With that, I didn't expect that her decision to pull out of our agreement five weeks later was going to cause me such heartbreak. Her family didn't agree with her choice to become an egg donor and as a result, she turned us down. I was angry and upset and had to go back into my "we're never having kids" mindset - something I do often when we hit roadblocks, just so I can prepare myself for the worst-case scenario. But only five days later, we rematched, and this time that match was much closer to what I had hoped for. As soon as I saw her photos, I knew this was it. She was my height, my weight (well, at least when I was as young as her current age), my body type exactly, my hair colour, some of my features, and while she wasn't Jewish, her family hailed from the same part of Eastern Europe that my grandparents did. I don't believe that things happen for a reason, but perhaps the first match just wasn't meant to be and this one was. We signed all the papers and everything happened so quickly that I was shocked. What I wasn't prepared for, though, was the wait we would still have to endure after all the signing was done.

In our three years of research leading up to this point, we expected that the process of egg donation would be the easy, non-emotional part. From everything I'd read and from what I knew of friends who had done IVF, it seemed pretty simple - at least for a healthy person: she goes on meds and produces eggs.

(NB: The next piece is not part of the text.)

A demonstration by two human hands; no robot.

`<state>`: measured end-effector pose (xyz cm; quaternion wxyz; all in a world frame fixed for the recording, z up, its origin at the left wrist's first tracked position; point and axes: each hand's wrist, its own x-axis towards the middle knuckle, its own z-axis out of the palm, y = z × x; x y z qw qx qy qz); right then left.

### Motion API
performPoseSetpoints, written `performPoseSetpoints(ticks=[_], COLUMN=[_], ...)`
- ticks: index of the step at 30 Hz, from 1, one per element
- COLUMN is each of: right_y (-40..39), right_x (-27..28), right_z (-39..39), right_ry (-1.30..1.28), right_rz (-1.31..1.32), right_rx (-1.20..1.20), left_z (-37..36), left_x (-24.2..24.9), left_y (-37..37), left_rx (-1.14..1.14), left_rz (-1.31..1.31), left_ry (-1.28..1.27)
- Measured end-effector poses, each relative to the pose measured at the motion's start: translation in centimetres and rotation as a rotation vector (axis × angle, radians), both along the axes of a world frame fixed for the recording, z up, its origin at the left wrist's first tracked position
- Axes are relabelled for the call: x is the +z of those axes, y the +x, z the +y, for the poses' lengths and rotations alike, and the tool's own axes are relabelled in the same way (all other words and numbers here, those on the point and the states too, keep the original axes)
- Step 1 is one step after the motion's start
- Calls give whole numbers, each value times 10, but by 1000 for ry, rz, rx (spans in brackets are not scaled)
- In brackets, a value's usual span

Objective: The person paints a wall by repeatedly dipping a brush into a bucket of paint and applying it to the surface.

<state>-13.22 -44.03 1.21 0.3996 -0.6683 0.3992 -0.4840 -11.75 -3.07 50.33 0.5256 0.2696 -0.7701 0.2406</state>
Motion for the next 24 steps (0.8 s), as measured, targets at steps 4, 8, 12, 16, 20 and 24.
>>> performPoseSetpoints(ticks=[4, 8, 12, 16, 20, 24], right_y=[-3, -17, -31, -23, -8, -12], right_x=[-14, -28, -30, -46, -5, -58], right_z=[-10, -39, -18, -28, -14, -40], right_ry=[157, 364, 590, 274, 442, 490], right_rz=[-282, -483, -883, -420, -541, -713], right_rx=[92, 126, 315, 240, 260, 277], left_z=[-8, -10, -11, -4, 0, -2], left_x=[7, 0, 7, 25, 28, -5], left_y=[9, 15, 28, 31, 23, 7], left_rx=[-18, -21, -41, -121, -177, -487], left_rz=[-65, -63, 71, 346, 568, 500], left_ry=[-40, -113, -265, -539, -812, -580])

Two weeks and it's all done. But this was a case of expectations versus reality. The fall was a tumultuous time in our home when we learned the donation process was nothing but simple. In fact it was extremely complicated and involved a ton of moving parts for everyone involved, as well as plain old dumb luck. Once I realized all of this, I think part of me believed that things couldn't possibly go right and as a result, we were all doomed to fail. Maybe part of me thought we didn't deserve this, that I didn't deserve this and maybe these were signs that it just wasn't meant to be - that I, not Dennis - just me - wasn't meant to be a mom. In the meantime, our donor was patient and kind and didn't give up on us. From the little we have learned about her, we could see she was determined to make it happen for us in any way she possibly could.

2018 finally started to live up to its good luck number in December. On the first Wednesday of the month, between getting reports of life-changing exciting news from a friend and from a family member, we got our own: our donor was ready. Now it was go time. My spirits were the highest they had been all year because I decided to let myself feel hopeful. And as I wrote a thank you note to our donor - being very careful to not identify who we were - I sat and cried tears of joy, thankful for all of her efforts, regardless of the outcome.

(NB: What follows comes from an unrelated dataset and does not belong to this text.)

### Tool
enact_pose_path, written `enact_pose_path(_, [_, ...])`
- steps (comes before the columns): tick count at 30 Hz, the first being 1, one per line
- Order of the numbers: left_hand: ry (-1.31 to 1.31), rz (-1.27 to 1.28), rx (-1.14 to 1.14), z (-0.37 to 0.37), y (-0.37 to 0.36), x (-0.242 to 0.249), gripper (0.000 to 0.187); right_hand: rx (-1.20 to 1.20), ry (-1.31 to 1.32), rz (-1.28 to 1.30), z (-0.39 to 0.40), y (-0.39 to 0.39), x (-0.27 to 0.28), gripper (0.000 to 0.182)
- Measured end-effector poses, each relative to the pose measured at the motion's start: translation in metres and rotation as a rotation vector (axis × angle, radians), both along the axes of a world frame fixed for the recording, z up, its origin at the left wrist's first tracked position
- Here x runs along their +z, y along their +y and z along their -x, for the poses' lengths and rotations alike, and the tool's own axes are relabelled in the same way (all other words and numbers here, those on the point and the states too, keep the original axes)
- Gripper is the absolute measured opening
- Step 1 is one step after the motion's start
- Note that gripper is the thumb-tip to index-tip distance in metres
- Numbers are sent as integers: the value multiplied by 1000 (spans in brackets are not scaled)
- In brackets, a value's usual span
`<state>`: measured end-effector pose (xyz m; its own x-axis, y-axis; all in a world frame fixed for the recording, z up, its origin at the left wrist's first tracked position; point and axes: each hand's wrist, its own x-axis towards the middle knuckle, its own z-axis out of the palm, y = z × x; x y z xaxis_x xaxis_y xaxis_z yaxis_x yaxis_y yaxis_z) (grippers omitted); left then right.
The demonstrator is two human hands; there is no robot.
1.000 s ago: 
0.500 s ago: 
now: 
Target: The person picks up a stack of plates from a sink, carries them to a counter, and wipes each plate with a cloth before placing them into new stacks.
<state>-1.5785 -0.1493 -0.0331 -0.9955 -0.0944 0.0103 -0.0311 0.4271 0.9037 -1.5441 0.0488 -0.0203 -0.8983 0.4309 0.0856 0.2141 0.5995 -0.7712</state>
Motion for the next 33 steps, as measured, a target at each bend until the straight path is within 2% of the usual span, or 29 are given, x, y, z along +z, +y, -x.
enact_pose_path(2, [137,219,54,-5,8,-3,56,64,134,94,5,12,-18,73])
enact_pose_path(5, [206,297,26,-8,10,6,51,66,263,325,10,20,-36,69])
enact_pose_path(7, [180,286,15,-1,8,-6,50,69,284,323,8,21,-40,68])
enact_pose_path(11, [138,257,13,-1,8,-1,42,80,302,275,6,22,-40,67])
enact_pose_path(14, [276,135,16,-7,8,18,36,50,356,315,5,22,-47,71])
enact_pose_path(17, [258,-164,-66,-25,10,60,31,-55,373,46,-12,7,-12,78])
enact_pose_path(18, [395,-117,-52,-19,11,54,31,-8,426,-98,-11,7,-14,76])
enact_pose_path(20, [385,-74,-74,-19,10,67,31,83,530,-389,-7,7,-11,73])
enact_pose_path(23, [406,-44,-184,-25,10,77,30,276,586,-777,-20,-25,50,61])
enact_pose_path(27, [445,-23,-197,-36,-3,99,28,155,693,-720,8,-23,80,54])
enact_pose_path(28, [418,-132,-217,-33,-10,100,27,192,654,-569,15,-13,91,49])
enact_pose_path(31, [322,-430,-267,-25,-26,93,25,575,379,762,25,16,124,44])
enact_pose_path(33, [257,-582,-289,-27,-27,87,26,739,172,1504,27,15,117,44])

Again, I don't think anyone quite prepares intended parents for just how nerve-wracking and emotional this stage of the game is, with each step carrying its own risk. The media makes us very aware of the surrogacy process - finding a match, having her screened and all the steps leading up to the implantation, even the dreaded two-week wait. But this process wasn't exactly a walk in the park. First is the sperm donation - and even that has its risks. What if the sperm don't function properly? Then, a few hours later, the egg donor went in for her procedure. I confirmed with the clinic that she came through okay and had no complications. We would find out the following day how many eggs fertilized. The next step was two days later. How many would make it to day 3? Perhaps the most important step, what about our total on day 5? And since PGS testing was included in our package, what if it showed that all of our embryos were useless?

It's now January 4, 2019, and we have 11 healthy embryos. And we're so excited for what's to come.